La condición, eso sí, consiste en enterar oficialmente de esto a la FAO, y, por supuesto, gestionar ante la UNESCO la declaración de la tauromaquia como patrimonio cultural inmaterial de México.
Lo taurino, arrinconado
El retorno de los toros a Bogotá contó con un encierro a la medida –presentable sin más, asequible y pastueño por lo demás–, procedente de las dehesas de Ernesto Gutiérrez. Ni se rompió en varas ni se distinguió por su bravura, pero al menos salieron tres como para hacerles fiestas, y quedaron bien distribuidos a razón de uno por espada de la terna con la que reabrió la Santamaría.
El Juli anduvo fácil con el difícil y aprovechó a tope al más toreable de los seis. Una demostración de poderío absoluto, no siempre acompañada por el buen gusto, pues con pasajes llenos de temple y mando alternó giros vertiginosos e innecesarias brusquedades. Como pinchó una vez y aun tuvo que descabellar, el premio se redujo a una aplaudida vuelta al ruedo.
La primera oreja la había cortado a ley el caleño Luis Bolívar. Fue con su primero, por faena larga, concienzuda y responsable, corriendo la mano y mandando siempre sobre una embestida sin mayor clase pero repetidora. Al final, el zaino quiso rajarse, pero Bolívar lo retuvo con autoridad y lo estoqueó con eficacia. Con el otro, dividió opiniones.
Roca Rey, no hay ni que decirlo, era el más esperado de los tres y a nadie defraudó.
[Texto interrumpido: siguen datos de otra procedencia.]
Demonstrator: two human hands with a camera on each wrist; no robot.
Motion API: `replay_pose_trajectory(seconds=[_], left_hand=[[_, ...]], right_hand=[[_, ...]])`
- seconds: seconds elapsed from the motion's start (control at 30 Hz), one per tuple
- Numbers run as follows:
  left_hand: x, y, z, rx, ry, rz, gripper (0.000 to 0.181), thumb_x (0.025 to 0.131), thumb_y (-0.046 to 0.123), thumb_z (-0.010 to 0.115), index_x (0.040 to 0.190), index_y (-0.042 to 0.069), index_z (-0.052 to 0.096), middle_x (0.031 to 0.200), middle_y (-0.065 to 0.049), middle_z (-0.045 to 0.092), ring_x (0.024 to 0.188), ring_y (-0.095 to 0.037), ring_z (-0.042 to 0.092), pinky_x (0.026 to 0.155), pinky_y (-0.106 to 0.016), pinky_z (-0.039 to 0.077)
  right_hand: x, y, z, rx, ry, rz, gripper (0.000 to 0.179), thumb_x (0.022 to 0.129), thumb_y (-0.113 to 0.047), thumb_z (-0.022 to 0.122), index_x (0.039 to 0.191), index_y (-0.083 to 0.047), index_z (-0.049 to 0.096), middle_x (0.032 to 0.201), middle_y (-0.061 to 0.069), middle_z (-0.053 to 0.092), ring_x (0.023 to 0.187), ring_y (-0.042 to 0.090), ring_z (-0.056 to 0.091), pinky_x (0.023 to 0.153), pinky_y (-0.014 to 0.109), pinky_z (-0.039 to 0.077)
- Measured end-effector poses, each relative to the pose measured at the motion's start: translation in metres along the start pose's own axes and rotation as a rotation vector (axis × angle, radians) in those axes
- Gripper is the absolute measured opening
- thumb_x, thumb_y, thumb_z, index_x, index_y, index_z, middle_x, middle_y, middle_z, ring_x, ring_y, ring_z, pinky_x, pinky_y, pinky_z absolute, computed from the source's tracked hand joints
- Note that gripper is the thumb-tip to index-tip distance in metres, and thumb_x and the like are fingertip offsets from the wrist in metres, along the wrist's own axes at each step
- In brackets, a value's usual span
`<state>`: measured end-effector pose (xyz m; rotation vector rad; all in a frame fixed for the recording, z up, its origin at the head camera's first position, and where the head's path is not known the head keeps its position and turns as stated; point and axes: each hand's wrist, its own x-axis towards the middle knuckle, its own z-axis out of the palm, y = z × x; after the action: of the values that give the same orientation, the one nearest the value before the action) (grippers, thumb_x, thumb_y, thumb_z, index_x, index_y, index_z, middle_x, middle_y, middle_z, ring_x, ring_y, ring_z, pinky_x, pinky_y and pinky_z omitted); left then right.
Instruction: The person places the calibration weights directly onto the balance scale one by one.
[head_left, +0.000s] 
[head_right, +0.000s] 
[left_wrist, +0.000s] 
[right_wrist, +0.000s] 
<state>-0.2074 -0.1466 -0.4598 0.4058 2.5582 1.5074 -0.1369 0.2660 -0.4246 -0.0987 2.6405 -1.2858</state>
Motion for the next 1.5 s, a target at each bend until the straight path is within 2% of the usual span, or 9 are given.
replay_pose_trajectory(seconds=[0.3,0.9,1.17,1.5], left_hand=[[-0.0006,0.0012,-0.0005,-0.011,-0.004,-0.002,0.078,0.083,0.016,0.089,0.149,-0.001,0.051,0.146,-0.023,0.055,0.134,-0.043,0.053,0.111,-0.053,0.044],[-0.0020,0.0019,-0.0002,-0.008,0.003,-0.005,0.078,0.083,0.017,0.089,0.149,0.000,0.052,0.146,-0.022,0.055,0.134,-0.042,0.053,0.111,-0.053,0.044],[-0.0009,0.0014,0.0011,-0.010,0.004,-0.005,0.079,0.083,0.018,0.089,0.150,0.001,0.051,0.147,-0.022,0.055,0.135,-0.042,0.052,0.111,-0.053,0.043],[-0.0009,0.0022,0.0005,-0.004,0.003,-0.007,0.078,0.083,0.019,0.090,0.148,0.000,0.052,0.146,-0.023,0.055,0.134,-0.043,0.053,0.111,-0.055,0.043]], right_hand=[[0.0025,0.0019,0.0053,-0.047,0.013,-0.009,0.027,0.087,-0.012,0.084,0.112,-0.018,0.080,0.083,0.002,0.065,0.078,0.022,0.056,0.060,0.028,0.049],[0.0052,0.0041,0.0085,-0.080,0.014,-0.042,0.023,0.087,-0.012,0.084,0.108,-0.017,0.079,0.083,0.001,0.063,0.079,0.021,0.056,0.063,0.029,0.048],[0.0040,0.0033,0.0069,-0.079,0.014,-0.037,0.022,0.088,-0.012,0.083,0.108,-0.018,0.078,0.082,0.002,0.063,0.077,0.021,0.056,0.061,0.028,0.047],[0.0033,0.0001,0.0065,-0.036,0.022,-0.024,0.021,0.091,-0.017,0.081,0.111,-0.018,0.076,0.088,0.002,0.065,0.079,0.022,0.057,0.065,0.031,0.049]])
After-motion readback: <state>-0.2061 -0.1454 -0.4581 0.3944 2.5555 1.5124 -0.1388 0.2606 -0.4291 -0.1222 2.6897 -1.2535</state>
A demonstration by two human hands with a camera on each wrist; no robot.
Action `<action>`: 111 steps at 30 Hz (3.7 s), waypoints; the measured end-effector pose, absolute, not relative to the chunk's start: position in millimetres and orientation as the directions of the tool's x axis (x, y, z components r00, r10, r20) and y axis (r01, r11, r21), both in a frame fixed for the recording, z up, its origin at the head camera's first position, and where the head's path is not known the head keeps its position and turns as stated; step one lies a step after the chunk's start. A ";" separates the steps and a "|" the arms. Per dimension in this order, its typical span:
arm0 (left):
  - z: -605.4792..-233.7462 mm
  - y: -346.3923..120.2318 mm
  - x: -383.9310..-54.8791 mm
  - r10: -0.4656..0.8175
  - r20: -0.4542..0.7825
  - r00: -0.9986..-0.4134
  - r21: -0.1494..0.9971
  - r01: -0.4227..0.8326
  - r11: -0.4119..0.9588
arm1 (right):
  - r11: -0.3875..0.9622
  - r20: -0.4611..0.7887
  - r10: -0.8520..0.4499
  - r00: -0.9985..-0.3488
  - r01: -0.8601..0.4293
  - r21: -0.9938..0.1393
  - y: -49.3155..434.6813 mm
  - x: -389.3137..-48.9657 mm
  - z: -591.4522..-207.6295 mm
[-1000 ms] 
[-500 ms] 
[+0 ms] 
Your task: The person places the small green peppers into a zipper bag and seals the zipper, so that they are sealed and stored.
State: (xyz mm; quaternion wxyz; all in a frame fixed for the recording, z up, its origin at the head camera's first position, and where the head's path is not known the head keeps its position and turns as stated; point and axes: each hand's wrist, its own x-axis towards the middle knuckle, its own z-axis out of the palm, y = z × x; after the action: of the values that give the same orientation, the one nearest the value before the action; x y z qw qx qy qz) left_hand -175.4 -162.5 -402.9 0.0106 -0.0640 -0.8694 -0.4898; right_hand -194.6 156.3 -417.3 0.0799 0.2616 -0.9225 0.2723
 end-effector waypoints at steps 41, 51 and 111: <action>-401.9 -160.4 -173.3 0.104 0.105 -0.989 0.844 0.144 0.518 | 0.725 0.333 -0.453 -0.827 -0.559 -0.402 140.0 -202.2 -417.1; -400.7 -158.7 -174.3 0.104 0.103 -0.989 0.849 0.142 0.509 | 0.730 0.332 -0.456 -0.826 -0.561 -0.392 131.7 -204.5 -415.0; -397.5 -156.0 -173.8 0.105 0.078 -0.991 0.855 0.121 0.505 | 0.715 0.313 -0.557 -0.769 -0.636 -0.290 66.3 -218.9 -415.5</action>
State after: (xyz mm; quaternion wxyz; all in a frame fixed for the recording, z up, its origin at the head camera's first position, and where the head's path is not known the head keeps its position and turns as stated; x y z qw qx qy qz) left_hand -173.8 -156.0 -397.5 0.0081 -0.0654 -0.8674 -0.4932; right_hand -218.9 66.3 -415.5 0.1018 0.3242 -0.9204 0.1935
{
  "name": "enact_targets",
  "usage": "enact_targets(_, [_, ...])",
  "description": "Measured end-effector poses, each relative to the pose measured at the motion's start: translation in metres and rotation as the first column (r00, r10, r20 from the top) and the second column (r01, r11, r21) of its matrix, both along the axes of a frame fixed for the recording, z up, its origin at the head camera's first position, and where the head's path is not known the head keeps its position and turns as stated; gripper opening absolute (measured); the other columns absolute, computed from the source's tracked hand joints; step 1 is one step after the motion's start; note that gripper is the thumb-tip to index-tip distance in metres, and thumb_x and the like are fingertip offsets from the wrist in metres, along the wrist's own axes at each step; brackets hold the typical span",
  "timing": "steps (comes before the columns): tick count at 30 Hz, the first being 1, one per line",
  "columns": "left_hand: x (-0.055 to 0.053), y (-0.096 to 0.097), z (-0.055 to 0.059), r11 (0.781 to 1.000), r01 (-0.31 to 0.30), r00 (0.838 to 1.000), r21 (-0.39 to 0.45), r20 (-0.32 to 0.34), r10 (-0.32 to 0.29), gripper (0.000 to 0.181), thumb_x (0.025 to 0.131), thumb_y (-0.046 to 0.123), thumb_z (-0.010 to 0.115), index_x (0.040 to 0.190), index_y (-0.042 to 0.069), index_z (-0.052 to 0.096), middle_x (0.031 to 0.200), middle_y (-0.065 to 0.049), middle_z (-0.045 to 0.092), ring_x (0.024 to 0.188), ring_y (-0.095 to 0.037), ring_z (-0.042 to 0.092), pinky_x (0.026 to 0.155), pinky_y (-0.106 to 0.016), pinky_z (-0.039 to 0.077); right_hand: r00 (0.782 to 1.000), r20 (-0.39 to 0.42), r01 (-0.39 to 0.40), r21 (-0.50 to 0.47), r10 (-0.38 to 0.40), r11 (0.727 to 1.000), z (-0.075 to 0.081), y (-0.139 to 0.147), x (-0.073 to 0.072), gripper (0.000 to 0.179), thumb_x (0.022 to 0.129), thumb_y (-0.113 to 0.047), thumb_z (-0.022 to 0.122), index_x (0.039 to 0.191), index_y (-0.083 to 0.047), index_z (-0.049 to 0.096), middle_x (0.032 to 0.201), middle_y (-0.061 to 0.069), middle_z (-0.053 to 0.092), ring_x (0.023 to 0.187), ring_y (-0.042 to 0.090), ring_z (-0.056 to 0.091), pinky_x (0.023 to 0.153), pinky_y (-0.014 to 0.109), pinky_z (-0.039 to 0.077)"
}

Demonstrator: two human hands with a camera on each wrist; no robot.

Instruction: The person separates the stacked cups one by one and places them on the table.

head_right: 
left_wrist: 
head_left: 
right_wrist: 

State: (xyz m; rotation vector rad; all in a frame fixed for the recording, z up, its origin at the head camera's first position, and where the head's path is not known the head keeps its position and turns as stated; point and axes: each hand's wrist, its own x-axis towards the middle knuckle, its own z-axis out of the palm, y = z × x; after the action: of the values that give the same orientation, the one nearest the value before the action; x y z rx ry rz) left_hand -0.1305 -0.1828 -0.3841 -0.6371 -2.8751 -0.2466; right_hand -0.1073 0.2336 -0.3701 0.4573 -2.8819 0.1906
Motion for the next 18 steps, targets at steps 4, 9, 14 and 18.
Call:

Contó también con el lote más propicio pero eso es lo de menos, todo mundo sabe que el peruano sale siempre a quedarse quieto y es capaz de sacar agua de las piedras. Entregado y variado con el percal y con el público a favor, a los dos les cuajó faena, y si la primera la estropeó con la espada –de todos modos hubo vuelta al ruedo tras la muerte de "Esperanza", con el que había confirmado alternativa– con el sexto acertó al primer viaje y el alboroto dio para dos orejas y triunfal paseo en hombros en olor de multitud.